Eu, pobre Fausto sujeito a forças que não conseguia controlar, abandonei qualquer veleidade de manter livre arbítrio ou uma voz que fosse mesmo minha. E a personagem de Goethe até teve sorte, pois nunca lhe calhou na rifa um Mefistófeles tão deplorável e peçonhento quanto o Santana Lopes!
Com este arremedo de primeiro-ministro, ainda consegui manter o meu papel por escassos meses. Que sim, que ele era um grande estadista, que os ministros eram todos uns génios, que até o Gomes da Silva era indivíduo inteligente e ponderado. Mas, para a minha alma torturada, isto já é de mais; o fantoche exige ao bonecreiro que lhe retire a mão de dentro e pede, enquanto ainda é tempo, que lhe devolvam um pouco de dignidade!

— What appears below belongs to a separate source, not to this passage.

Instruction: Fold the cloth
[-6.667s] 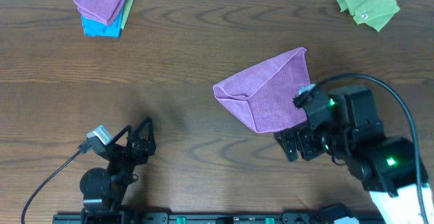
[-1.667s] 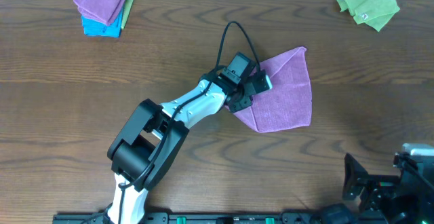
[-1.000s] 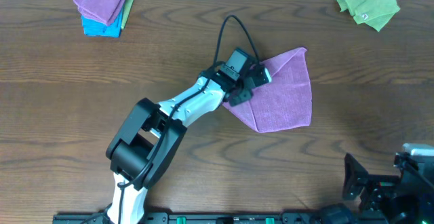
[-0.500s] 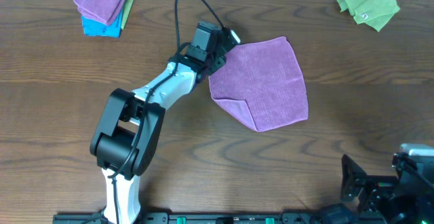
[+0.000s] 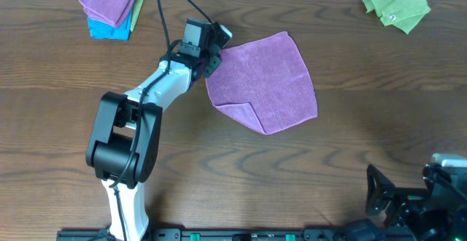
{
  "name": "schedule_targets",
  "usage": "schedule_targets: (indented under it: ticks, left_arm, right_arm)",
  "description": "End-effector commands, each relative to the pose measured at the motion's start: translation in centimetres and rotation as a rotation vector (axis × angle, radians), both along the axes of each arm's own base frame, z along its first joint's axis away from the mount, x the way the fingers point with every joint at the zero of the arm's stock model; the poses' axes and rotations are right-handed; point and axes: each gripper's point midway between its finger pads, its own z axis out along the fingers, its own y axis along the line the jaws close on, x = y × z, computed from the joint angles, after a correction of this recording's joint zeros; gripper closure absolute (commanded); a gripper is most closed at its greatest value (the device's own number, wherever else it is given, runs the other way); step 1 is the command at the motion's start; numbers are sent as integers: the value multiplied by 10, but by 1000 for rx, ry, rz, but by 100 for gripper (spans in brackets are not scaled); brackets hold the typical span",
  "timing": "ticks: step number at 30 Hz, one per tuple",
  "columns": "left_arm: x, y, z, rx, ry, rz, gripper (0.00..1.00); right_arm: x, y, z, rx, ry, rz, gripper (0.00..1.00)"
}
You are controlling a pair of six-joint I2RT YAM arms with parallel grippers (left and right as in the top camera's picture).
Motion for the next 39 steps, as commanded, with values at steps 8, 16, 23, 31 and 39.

Basta. A partir de agora, mesmo que isso implique aceitar apenas empregos à altura das minhas capacidades, como guarda-livros ou pescador de abróteas, vou ser honesto e credível. Vou proclamar aos quatro ventos que o Santana é oligofrénico, que o Bush é um demente homicida, que não vejo retoma alguma nem de binóculos, que o Barroso é uma nódoa, que a GNR faz tanta falta no Iraque como um rancho de pauliteiros num funeral. E, sobretudo, que o Luís Delgado que conheciam era uma anedota. Mas agora já não há fantoches para ninguém. Por muito que paguem.